## Problem to solve
All of the data is to be printed exactly, though the images must be left off.

▬▬▬

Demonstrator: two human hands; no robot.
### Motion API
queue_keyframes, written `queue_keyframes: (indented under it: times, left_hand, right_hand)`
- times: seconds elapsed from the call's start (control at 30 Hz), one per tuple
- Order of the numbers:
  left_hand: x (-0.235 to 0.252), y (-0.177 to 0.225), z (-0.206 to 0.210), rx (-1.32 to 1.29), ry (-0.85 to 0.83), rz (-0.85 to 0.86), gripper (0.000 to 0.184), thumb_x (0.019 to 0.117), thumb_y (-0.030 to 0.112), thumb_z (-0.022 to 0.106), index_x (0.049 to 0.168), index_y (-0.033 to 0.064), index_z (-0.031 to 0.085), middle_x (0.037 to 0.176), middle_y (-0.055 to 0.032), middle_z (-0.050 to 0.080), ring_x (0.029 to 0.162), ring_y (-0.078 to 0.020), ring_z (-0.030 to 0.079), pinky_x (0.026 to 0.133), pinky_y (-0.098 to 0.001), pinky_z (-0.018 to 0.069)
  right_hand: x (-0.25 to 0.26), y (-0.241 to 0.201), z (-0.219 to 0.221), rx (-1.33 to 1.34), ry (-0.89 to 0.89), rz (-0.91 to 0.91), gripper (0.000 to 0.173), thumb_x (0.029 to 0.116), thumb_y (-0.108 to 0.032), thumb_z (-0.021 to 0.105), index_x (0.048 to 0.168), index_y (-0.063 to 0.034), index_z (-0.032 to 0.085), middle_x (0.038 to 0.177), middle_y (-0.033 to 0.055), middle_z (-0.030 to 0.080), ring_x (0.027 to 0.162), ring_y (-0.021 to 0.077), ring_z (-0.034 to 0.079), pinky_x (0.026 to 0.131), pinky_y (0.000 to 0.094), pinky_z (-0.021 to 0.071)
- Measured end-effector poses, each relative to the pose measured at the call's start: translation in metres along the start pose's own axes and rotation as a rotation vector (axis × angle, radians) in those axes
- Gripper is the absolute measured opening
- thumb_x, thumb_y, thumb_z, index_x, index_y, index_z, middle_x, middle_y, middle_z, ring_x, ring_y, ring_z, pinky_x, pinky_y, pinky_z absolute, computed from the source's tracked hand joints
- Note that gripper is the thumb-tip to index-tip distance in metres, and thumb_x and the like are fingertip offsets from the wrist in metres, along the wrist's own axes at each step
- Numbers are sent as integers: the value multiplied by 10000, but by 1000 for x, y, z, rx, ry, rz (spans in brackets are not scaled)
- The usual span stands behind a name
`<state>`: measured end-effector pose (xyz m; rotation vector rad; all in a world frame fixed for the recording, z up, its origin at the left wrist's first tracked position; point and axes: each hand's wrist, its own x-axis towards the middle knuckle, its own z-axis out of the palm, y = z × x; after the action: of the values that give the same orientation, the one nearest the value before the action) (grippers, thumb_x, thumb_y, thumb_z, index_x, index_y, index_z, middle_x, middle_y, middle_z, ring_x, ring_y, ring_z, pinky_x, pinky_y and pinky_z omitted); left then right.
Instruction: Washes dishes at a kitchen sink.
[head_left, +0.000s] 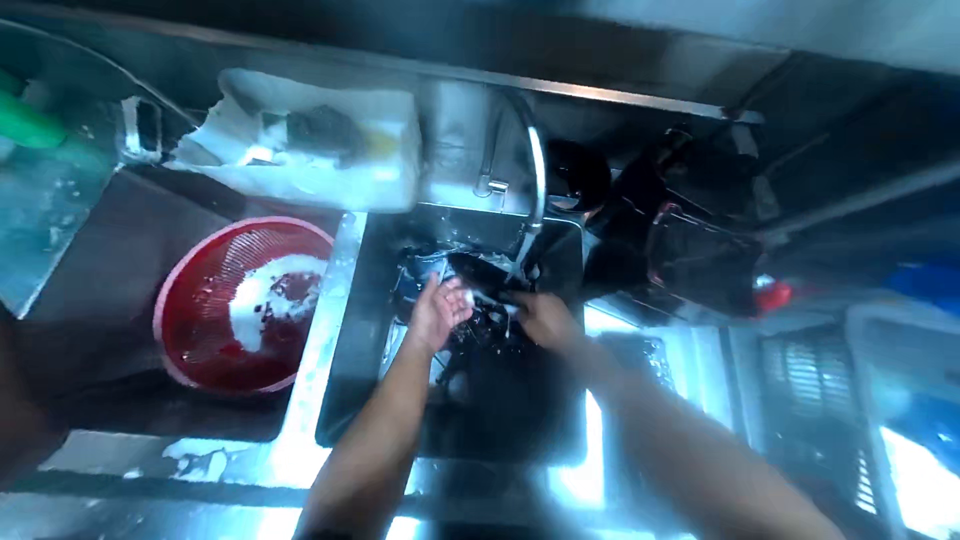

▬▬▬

## Exercise result
Demonstrator: two human hands; no robot.
### Motion API
queue_keyframes, written `queue_keyframes: (indented under it: times, left_hand, right_hand)`
- times: seconds elapsed from the call's start (control at 30 Hz), one per tuple
- Order of the numbers:
  left_hand: x (-0.235 to 0.252), y (-0.177 to 0.225), z (-0.206 to 0.210), rx (-1.32 to 1.29), ry (-0.85 to 0.83), rz (-0.85 to 0.86), gripper (0.000 to 0.184), thumb_x (0.019 to 0.117), thumb_y (-0.030 to 0.112), thumb_z (-0.022 to 0.106), index_x (0.049 to 0.168), index_y (-0.033 to 0.064), index_z (-0.031 to 0.085), middle_x (0.037 to 0.176), middle_y (-0.055 to 0.032), middle_z (-0.050 to 0.080), ring_x (0.029 to 0.162), ring_y (-0.078 to 0.020), ring_z (-0.030 to 0.079), pinky_x (0.026 to 0.133), pinky_y (-0.098 to 0.001), pinky_z (-0.018 to 0.069)
  right_hand: x (-0.25 to 0.26), y (-0.241 to 0.201), z (-0.219 to 0.221), rx (-1.33 to 1.34), ry (-0.89 to 0.89), rz (-0.91 to 0.91), gripper (0.000 to 0.173), thumb_x (0.029 to 0.116), thumb_y (-0.108 to 0.032), thumb_z (-0.021 to 0.105), index_x (0.048 to 0.168), index_y (-0.063 to 0.034), index_z (-0.032 to 0.085), middle_x (0.038 to 0.177), middle_y (-0.033 to 0.055), middle_z (-0.030 to 0.080), ring_x (0.027 to 0.162), ring_y (-0.021 to 0.077), ring_z (-0.034 to 0.079), pinky_x (0.026 to 0.131), pinky_y (0.000 to 0.094), pinky_z (-0.021 to 0.071)
- Measured end-effector poses, each relative to the pose measured at the call's start: translation in metres along the start pose's own axes and rotation as a rotation vector (axis × angle, radians) in those axes
- Gripper is the absolute measured opening
- thumb_x, thumb_y, thumb_z, index_x, index_y, index_z, middle_x, middle_y, middle_z, ring_x, ring_y, ring_z, pinky_x, pinky_y, pinky_z absolute, computed from the source's tracked hand joints
- Note that gripper is the thumb-tip to index-tip distance in metres, and thumb_x and the like are fingertip offsets from the wrist in metres, along the wrist's own axes at each step
- Numbers are sent as integers: the value multiplied by 10000, but by 1000 for x, y, z, rx, ry, rz (spans in brackets are not scaled)
- The usual span stands behind a name
`<state>`: measured end-effector pose (xyz m; rotation vector rad; all in a world frame fixed for the recording, z up, its origin at the left wrist's first tracked position; point and axes: each hand's wrist, its own x-axis towards the middle knuckle, its own z-axis out of the palm, y = z × x; after the action: of the values that give the same orientation, the one nearest the value before the action) (grippers, thumb_x, thumb_y, thumb_z, index_x, index_y, index_z, middle_x, middle_y, middle_z, ring_x, ring_y, ring_z, pinky_x, pinky_y and pinky_z omitted); left then right.
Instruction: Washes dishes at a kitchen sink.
[head_left, +0.000s] 

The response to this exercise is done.